A importância da representatividade na publicidade
Enviada em 27/05/2021
A obra “O Mínimo para Viver”,da Netflix, retrata a vida e a luta de uma jovem contra a anorexia, patologia essa adquirida por conta de sua excessiva preocupação em encaixar-se nos padrões de beleza sociais.Fora da ficção,pode-se observar que a imposição de uma beleza padronizada pela sociedade pode ser extremamente maléfica,e que portanto é imprescindível a autoaceitação pessoal frente a tais normas culturais.Nesse sentido,faz-se extremamente importante para a concretização de tal proposição a presença de representatividade no meio publicitário,sendo essa ainda vital para o combate ao consumismo exacerbado e a seus efeitos na sociedade.
Em primeira análise,é constatável que a falta de representatividade da diversidade na mídia,pode levar pessoas “não padronizadas” a não desenvolverem a autoaceitação,acarretando em mais graves problemas. Nesse contexto,há o fato de que,segundo pesquisa do grupo ABC, apenas 35% das mulheres brasileiras se sentem representadas pela publicidade nacional.De mesmo modo, a escassez de representatividade e a consequente possível lacuna na autoaceitação propiciam o surgimento de diversas patologias e desordens, tais como a anorexia,bulimia,depressão e insegurança em milhares de brasileiros.De tal forma,é possível observar a relevância da representação do diferente em meios midiáticos como prevenção à desordens psicomentais e até mesmo físicas.
Em segunda análise, é nota-vel que a pouca representação publicitada pela mídia corrobora com o consumismo pois traz a falsa sensação de que a beleza estaria ligada ao consumo.Nesse viés,é possível relacionar o filme “The True Cost”,que mostra a exploração dos trabalhadores fabris na produção de roupas decorrente do consumismo exacerbado.De semelhante modo, a pouca representatividade leva à construção de um ideal a ser seguido,tanto de estética corporal quanto de vestimentas,sendo o segundo gerador de uma concepção onde faz-se necessária a utilização de roupas de grife para que os parâmetros de beleza sejam atingidos,alavancando assim o consumismo.Dessa forma,a figuração da representação constitui-se como combatente ao consumismo e aos seus males.

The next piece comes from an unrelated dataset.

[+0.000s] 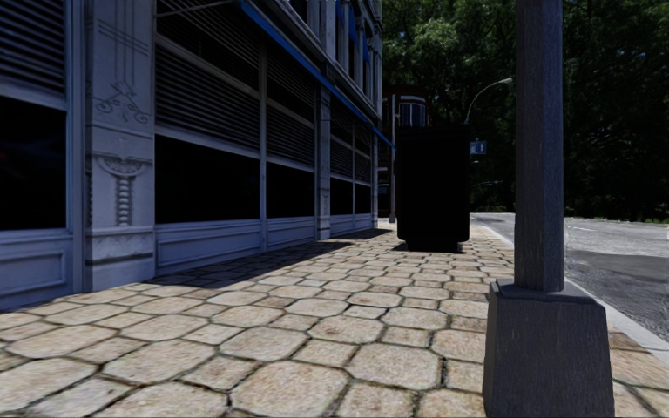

Dessarte,devido a relevância do tema,que abrange as áreas da aceitação pessoal e da dignidade humana,é indispensável sua discussão.Portanto,é imperativo que o Governo Federal implante,por meio de projetos de leis e reformas internas,novas normas acerca da veiculação de peças publicitárias no país, focadas na representação da heterogeneidade da população nacional,possibilitando a identificação popular com o a peça representada,devendo ainda,haver sanções econômicas à veículos publicitários que descumprirem tais normas.Assim,será possível que novos casos como o da protagonista de “O Mínimo para Viver” não cheguem a ocorrer.